Je voulais garder mes origines gastronomiques intactes et je ne voulais pas offrir uniquement des plats italo-américains comme la plupart des restaurants canadiens. Je voulais faire découvrir l’Italie. Lorsque j’étais jeune, nous allions en Italie chaque année, et j’adorais la cuisine italienne régionale de Montréal. C’est un peu un mélange de tout ça qui m’a inspiré à me lancer.
Comment votre partenariat avec votre copropriétaire Stefano Faita a-t-il vu le jour?
Stefano est un chef bien connu et rêvait d’ouvrir un restaurant, mais n’avait encore jamais travaillé dans un restaurant. Sa mère gère une école de cuisine bien connue appelée Mezzaluna, et tous les grands chefs de Montréal y ont suivi ou donné des cours depuis les 26 dernières années. Stefano a commencé à aider sa mère et les chefs enseignants à l’âge de 16 ans, ce qui lui a permis d’apprendre les rudiments du métier auprès de certains des meilleurs chefs qui soient.
En 2011, il animait une émission de télévision intitulée In the Kitchen sur les ondes de CBC. Cette année-là, il s’est présenté à un restaurant où je travaillais et m’a dit qu’il rêvait d’ouvrir un restaurant et qu’il avait besoin d’un chef. Il m’a dit qu’il avait entendu parler de moi et qu’il aimait ce que je cuisinais, puis il m’a invité à son émission de cuisine à Toronto. J’y suis resté trois jours; nous avons profité de l’occasion pour apprendre à nous connaître, fixer des règles et préciser nos préférences. On connaît la suite!
Comment le concept et le menu de vos restaurants Impasto, Pizzeria GEMA, Chez Tousignant et Vesta s’éloignent-ils ou s’approchent-ils de votre style culinaire?
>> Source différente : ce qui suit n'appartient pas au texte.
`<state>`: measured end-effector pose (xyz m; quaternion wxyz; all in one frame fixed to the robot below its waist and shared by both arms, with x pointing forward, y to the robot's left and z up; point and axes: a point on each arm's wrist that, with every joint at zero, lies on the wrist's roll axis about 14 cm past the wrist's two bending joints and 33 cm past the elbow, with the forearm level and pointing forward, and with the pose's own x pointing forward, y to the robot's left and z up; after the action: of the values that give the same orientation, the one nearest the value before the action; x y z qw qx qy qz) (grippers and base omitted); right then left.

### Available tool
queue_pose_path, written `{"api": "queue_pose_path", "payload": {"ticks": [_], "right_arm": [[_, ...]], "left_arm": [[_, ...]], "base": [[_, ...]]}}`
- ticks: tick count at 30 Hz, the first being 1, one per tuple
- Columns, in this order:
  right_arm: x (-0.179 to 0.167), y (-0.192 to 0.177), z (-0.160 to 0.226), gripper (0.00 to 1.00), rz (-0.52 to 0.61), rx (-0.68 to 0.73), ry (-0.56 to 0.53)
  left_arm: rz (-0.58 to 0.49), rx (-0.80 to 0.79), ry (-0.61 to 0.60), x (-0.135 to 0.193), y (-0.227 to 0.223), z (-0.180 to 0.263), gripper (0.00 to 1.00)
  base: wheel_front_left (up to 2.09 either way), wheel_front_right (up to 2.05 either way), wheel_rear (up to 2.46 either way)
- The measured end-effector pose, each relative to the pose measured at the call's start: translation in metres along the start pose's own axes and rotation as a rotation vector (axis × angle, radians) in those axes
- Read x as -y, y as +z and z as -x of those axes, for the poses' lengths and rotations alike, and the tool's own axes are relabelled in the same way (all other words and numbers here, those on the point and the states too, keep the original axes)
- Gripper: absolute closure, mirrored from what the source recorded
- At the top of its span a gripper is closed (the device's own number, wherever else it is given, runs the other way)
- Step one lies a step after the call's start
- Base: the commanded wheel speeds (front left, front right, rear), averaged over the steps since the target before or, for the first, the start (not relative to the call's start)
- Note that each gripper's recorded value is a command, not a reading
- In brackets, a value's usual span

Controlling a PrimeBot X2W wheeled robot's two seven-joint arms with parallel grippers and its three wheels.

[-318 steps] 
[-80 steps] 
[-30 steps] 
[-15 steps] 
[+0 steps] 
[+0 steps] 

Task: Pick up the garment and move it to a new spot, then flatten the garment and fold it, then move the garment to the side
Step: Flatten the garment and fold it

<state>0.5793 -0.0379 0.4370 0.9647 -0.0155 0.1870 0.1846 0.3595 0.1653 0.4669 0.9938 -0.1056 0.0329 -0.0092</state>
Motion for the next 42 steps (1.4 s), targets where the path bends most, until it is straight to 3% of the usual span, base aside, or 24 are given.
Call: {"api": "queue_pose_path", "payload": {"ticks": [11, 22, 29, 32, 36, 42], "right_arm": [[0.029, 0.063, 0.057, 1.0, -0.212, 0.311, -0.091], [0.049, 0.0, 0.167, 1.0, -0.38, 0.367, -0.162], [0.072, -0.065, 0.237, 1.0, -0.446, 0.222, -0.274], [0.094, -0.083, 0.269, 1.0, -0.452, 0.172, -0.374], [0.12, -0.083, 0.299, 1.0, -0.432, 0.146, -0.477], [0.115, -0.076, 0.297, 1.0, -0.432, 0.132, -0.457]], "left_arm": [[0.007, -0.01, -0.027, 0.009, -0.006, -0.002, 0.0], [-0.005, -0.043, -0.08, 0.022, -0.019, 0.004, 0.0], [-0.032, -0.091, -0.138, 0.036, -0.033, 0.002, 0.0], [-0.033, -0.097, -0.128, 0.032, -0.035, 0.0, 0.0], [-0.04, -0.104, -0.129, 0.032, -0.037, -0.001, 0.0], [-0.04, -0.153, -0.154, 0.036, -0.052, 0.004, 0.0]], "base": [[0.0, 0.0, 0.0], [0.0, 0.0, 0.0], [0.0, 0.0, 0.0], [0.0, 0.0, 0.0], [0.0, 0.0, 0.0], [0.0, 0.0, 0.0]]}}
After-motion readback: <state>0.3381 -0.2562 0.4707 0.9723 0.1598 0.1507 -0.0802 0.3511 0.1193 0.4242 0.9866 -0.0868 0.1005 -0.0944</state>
L’Impasto est davantage un restaurant italien gastronomique. On n’y sert pas une cuisine régionale. J’essaie toujours de collaborer avec des producteurs locaux, comme un restaurant italien ou une nonna le ferait. Une nonna utiliserait les produits qu’elle possède déjà. À l’Impasto, nous avons la chance de travailler à côté du Marché Jean-Talon. Nous n’utilisons pas nécessairement que des ingrédients typiquement italiens, mais les utiliserons dans l’esprit de la cuisine italienne. Nous employons trois ou quatre ingrédients locaux et saisonniers par plat, et les laissons voler la vedette. Il y a cependant certains ingrédients dont je ne peux pas me passer, comme l’huile d’olive vierge extra. Nous faisons notre propre pain, nos propres pâtes et nos propres viandes froides. Notre pain et nos pâtes sont faits à partir de farine québécoise, et nos viandes proviennent de porcs locaux élevés sans cruauté.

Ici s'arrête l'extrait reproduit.